Martin Lesjak , Erhart Rathmayr, Andreas Reiter, Bernd Steinhuber, Peter Schwaiger

redaktionsbüro: Manuela Hötzl
Innocad:
- Wie seid ihr auf den uncoolen Namen „innocad“ gekommen - der passt doch so gar nicht zu dem Outfit euer Boygroup?
- Wir haben uns einer bestehenden Rechtsform bedient, um Projekte realisieren zu können – und die hieß nun mal innocad. Der Name kommt aus den späten 80er Jahren - aus dem Computerhype - mit der Generation, die alles innovativ fand und schrie: “Hurra, wir haben einen Computer und können ihn auch einschalten.“ An den Namen haben wir uns mittlerweile gewöhnt und mit zunehmender Absurdität und Lustigkeit der anderen Büronamen, die rundherum entstanden sind, wie „urbanenterprisepropellerx“, hat er für uns einen speziellen Wert – vielleicht nicht unbedingt in der Szene.
- Mit der Szene meint ihr wohl die Architekten, mit den hippen Namen und den schwarzen Rollkragenpullis. Wie steht ihr dazu?
- Gleichgültig - schön, dass es sie gibt!
- Seht ihr euch nicht als Architekten?
- Der Beruf des Architekten hat sich uns schon früh sehr trist dargestellt. Wir wollten unser Berufbild selbst definieren!

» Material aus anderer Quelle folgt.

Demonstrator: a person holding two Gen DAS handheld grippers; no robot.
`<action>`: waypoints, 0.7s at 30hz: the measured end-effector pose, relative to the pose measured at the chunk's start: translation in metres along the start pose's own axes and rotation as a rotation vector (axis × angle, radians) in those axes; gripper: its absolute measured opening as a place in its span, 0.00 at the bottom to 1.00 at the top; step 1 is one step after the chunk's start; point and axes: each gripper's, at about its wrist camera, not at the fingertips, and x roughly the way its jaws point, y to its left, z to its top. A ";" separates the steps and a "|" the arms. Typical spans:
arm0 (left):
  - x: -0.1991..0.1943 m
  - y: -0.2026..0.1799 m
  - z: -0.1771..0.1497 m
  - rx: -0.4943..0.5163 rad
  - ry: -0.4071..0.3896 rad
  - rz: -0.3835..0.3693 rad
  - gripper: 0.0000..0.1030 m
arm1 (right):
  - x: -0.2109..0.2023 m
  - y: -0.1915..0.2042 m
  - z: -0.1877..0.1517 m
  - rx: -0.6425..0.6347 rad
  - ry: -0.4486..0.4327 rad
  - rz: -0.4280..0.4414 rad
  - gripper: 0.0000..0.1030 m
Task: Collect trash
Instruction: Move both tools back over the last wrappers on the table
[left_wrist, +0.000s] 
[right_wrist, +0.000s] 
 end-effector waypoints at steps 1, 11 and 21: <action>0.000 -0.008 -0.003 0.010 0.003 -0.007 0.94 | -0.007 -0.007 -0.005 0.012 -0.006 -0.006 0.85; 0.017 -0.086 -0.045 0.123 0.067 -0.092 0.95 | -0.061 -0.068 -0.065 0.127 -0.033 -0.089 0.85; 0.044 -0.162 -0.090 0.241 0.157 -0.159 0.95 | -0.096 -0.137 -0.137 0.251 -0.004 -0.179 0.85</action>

- Bei eurem Vortrag im Haus der Architektur habt ihr euch selbst die Frage gestellt:
- „Was passiert, wenn ein Barkeeper, ein Baumanager, ein Kosmopolit, ein Berufspragmatiker, ein Stürmer, ein Buchhalter u.v.a. gemeinsam Architektur betreiben?“
- Entspricht das eher eurem Berufsbild?
- Klar, das sind wir und davon lebt unsere gemeinsame Arbeit. Aber es bedeutet nur, die Dinge nicht so ernst zu nehmen – und wenn, dann auf jedem Fall alles gleich ernst. Es gibt im Leben einfach noch viele andere, spannendere Aspekte – wir versuchen den Kontakt zu halten, den Bezug herzustellen und damit Architektur zu machen.
- Obwohl ihr schon in den ersten Semestern einige Wettbewerbserfolge hattet, habt ihr damit aufgehört und recht schnell eine Bürostruktur aufgebaut. Woher kam das?

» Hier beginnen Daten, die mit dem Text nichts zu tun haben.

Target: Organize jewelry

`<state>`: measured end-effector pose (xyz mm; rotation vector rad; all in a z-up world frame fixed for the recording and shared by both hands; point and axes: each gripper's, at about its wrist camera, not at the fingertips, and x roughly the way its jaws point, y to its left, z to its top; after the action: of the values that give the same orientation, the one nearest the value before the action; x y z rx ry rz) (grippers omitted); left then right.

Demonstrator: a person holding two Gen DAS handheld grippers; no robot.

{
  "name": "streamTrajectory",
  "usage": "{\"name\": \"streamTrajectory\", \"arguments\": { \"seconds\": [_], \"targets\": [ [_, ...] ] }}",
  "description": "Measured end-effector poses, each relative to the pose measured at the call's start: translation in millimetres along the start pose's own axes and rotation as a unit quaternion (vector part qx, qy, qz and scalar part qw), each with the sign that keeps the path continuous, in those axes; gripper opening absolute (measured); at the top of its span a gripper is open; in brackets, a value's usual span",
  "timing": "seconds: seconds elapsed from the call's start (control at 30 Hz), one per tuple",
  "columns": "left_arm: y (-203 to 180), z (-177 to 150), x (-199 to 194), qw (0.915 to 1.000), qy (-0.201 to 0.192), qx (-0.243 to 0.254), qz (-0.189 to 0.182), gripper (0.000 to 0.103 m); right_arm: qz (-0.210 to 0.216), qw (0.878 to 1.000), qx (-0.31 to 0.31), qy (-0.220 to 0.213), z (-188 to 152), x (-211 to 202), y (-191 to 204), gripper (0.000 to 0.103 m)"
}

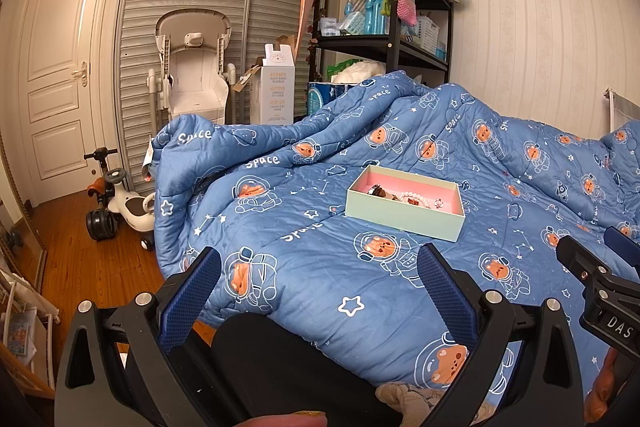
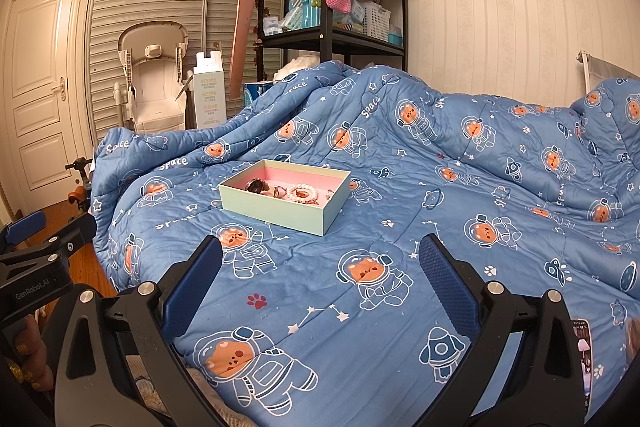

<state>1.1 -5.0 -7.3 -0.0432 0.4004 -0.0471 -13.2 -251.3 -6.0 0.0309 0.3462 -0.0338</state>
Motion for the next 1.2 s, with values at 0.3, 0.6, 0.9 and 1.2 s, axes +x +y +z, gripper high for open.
{"name": "streamTrajectory", "arguments": {
  "seconds": [0.3,0.6,0.9,1.2],
  "targets": [
    [-0.1,0.0,-0.4,1.0,-0.001,-0.001,-0.001,0.097,0.0,1.0,0.0,0.0,0.0,0.3,-0.5,0.097],
    [-0.3,0.0,-0.7,1.0,-0.002,0.0,0.0,0.097,0.0,1.0,0.0,0.0,0.2,0.2,-0.4,0.097],
    [1.1,-0.5,-1.7,1.0,-0.001,0.0,0.001,0.097,0.0,1.0,-0.001,0.0,0.3,0.3,-0.2,0.097],
    [1.7,0.2,-3.3,1.0,-0.002,0.0,0.001,0.097,0.0,1.0,-0.001,0.0,0.1,0.0,-0.3,0.097]
  ]
}}
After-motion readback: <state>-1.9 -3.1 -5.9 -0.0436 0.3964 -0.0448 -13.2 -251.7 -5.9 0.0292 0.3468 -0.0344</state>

- Das kam daher, dass wir nicht mehr studieren wollten. Nur über Wettbewerbe zu agieren, waren uns sehr schnell zu einseitig. Wir wollten etwas lernen, dazu war weder das Studium, noch der Wettbewerb geeignet genug.
Wir wollten nicht mit vierzig junge Architekten sein.

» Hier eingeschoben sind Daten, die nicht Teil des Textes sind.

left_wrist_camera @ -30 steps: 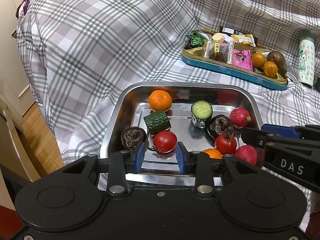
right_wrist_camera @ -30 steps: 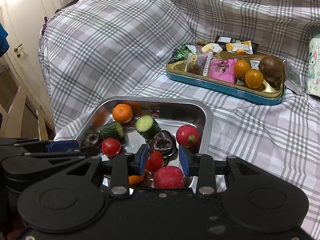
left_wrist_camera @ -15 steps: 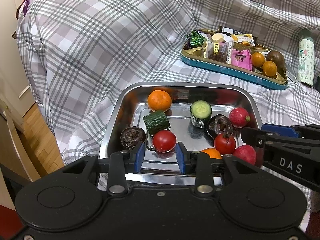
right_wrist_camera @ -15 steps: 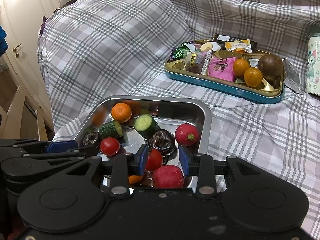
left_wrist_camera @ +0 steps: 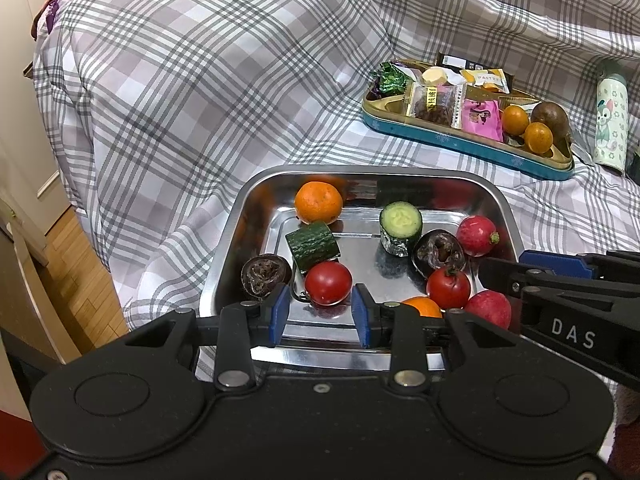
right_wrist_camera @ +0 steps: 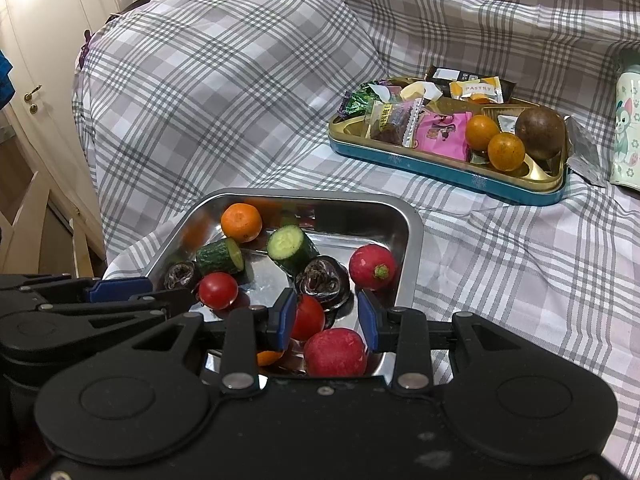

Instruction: Organize fruits

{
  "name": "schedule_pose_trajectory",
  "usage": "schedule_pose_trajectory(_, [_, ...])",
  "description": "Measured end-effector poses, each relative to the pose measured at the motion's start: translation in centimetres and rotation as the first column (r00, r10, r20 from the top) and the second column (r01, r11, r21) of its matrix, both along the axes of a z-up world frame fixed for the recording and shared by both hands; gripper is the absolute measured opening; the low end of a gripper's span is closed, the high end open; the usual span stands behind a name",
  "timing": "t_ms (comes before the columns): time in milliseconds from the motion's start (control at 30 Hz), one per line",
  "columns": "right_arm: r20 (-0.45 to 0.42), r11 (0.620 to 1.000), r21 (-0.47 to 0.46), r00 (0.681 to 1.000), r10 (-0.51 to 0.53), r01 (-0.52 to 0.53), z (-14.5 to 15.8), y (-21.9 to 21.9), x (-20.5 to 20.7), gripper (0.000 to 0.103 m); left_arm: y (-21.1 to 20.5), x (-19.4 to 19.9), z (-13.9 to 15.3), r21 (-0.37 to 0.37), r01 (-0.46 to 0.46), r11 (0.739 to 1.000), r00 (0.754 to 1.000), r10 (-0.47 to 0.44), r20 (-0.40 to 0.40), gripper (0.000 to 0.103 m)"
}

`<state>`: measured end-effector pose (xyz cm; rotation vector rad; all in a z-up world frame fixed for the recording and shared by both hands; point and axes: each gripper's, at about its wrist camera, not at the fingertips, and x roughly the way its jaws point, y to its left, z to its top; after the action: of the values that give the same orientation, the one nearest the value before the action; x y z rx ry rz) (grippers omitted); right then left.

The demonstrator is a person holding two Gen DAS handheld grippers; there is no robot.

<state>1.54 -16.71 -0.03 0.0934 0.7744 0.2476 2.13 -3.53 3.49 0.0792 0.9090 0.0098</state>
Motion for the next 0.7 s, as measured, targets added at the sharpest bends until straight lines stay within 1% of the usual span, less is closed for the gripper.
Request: schedule_pose_trajectory(700, [-0.001, 1.0, 0.0, 1.0, 0.0, 0.0, -0.04, -0.07, 0.05, 0.038, -0.05, -0.03, 0.09, 0.0, 0.003, 1.0, 1.0, -0.003, 0.002, 0.043])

Wir wollten so schnell wie möglich bauen.
- Das ist dennoch ein ganz anderer Zugang, den man von jungen Studenten oder Barkeepern erwarten würde. Gerade in Graz gab es damals viele Studenten und Architekten, die glaubten, wenn wir den Wettbewerb gewinnen, ist das eine Bestätigung des Entwurfs und das Durchsetzen der eigenen individuellen Architektur. Warum seid ihr einen anderen Weg gegangen?
- Erstens glauben wir nicht, dass es so läuft und dann gibt es ja genügend Beispiele, die zeigen, dass das Endprodukt wenig mit dem ursprünglichen Projekt zu tun hat.
Wir wollen durch den Prozess, den wir initiieren, ausschließen, dass man in der Realisation Abstriche machen muss. Nur wenn man ein Projekt von Anfang an begleitet, kommt das mit Sicherheit heraus, was herauskommen soll. Nicht als Gedankenkonzept oder als Wettbewerb, sondern in der Realität.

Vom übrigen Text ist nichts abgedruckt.